Estávamos entre sapatões e entendidos, e entre os reacionários que xingavam Gal Costa de “macaca piolhenta” e censuravam a letra verde-amarela de “A Hora e a Vez do Cabelo Nascer” (1972), dos Mutantes. “Deixe de uma vez o seu cabelo crescer/ largue essa mania, dê o braço a torcer”, tentava cantar Rita, em concordância discordante com sua ex-banda.

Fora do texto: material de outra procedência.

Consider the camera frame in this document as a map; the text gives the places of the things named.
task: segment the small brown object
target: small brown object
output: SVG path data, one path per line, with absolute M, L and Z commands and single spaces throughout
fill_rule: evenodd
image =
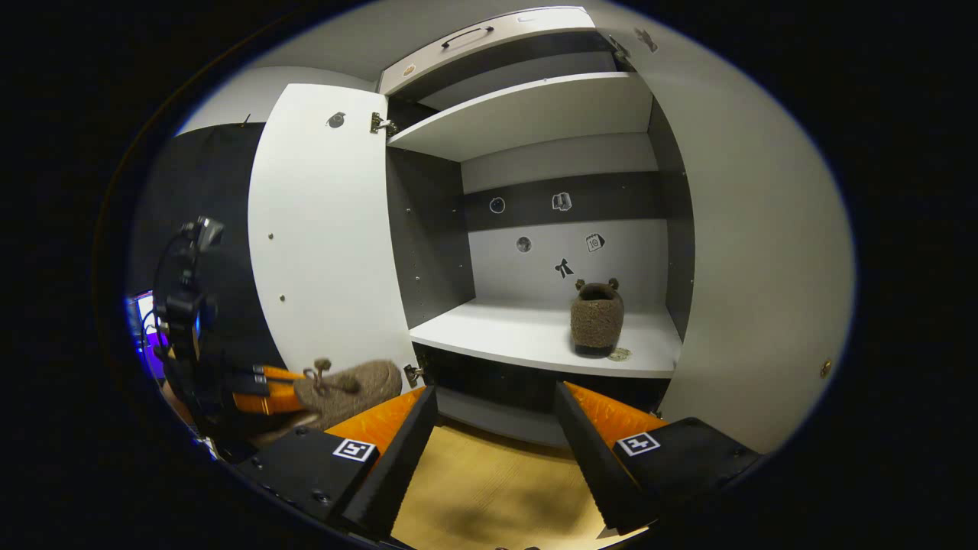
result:
M 292 383 L 299 403 L 319 413 L 319 418 L 303 425 L 309 430 L 326 430 L 401 394 L 401 373 L 392 361 L 369 361 L 330 376 L 322 376 L 329 359 L 316 361 L 316 367 L 319 384 L 315 377 Z
M 570 334 L 578 353 L 607 356 L 618 343 L 625 321 L 625 303 L 618 295 L 618 280 L 608 284 L 575 284 L 577 299 L 570 307 Z

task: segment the wooden floor
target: wooden floor
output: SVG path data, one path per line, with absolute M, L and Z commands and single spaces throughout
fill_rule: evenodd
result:
M 431 433 L 392 534 L 419 550 L 591 550 L 627 538 L 605 531 L 570 451 L 452 421 Z

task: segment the screw hole
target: screw hole
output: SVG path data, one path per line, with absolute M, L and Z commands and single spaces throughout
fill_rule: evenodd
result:
M 315 500 L 316 502 L 320 503 L 320 504 L 323 504 L 323 505 L 330 504 L 330 498 L 329 498 L 329 496 L 327 496 L 326 493 L 324 493 L 321 490 L 314 490 L 314 491 L 312 491 L 312 499 Z

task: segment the drawer
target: drawer
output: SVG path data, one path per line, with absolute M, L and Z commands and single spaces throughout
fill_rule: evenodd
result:
M 541 8 L 476 23 L 435 40 L 385 69 L 380 76 L 378 92 L 389 96 L 419 76 L 493 46 L 521 38 L 578 30 L 595 30 L 594 22 L 583 8 Z

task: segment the cabinet shelf
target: cabinet shelf
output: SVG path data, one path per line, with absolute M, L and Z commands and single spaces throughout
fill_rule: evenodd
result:
M 480 299 L 410 331 L 411 340 L 456 353 L 567 373 L 625 378 L 672 378 L 682 343 L 665 306 L 626 311 L 618 347 L 625 361 L 578 355 L 570 337 L 570 307 Z
M 651 105 L 651 92 L 633 72 L 558 76 L 460 103 L 405 128 L 387 146 L 462 162 L 555 139 L 645 132 Z

Atrás do Porto… seguia nesse compasso, quebrando tabus, ou pelo menos encarando-os de frente. “Menino Bonito” paquerava um rapaz na primeira pessoa feminina, em tempos repressores que tentavam retroceder ao “bom” comportamento da Celly Campello de “Lacinhos Cor de Rosa” (1959). “Ando Jururu” encontrava nos cogumelos-de-zebu a solução mágica para arrefecer os dias de incerteza sobre a possibilidade de ter um futuro na cena pop, talvez mesmo de arrependimento por ter se descolado dos Mutantes: “Eu só quero fazer parte do backing vocals/ e cantar o tempo todo shoo-bee-doo-dau-dau”.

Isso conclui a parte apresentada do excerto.